Drilling into ‘reasons for not switching to Hyper-V’

Information week published an article last week “9 Reasons why enterprises shouldn’t switch to hyper-v”. The Author is Elias Khnaser, this is his website and this is the company he works for.  A few people have taken him to task over it, including Aidan . I’ve covered all the points he made, most of which seem to have come the VMwares bumper book of FUD, but I wanted to start with one point which I hadn’t seen before. 

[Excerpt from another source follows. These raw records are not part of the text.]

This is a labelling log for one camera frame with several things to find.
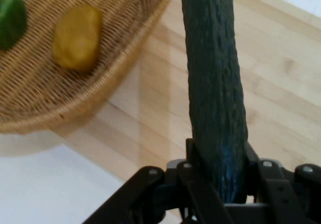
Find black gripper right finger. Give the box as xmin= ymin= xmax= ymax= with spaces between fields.
xmin=244 ymin=142 xmax=321 ymax=224

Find dark green cucumber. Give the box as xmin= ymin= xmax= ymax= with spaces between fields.
xmin=181 ymin=0 xmax=249 ymax=205

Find yellow potato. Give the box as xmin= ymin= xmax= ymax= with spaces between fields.
xmin=51 ymin=4 xmax=103 ymax=73

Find wooden cutting board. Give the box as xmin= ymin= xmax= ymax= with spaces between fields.
xmin=59 ymin=0 xmax=321 ymax=224

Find woven wicker basket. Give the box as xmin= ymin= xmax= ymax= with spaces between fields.
xmin=0 ymin=0 xmax=177 ymax=136

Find green bell pepper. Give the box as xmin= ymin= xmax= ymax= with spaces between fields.
xmin=0 ymin=0 xmax=28 ymax=51

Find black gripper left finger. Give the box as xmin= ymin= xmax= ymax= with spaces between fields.
xmin=82 ymin=138 xmax=234 ymax=224

Live migration. Elias talked of “an infrastructure that would cause me to spend more time in front of my management console waiting for live migration to migrate 40 VMs from one host to another, ONE AT A TIME.” and claimed it “would take an administrator double or triple the time it would an ESX admin just to move VMs from host to host”.   Posting a comment to the original piece he went off the deep end replying to Justin’s comments , saying “Live Migration you can migrate 40 VMs if nothing is happening? Listen, I really have no time to sit here trying to educate you as a reply like this on the live migration is just a mockery. Son, Hyper-v supports 1 live VM migration at a time.” . Now this does at least start with a fact : Hyper-V only allows one VM to be in flight on a given node at any moment: but you can issue one command and it moves all the hyper-v VMs between nodes. Here’s the PowerShell command that does it.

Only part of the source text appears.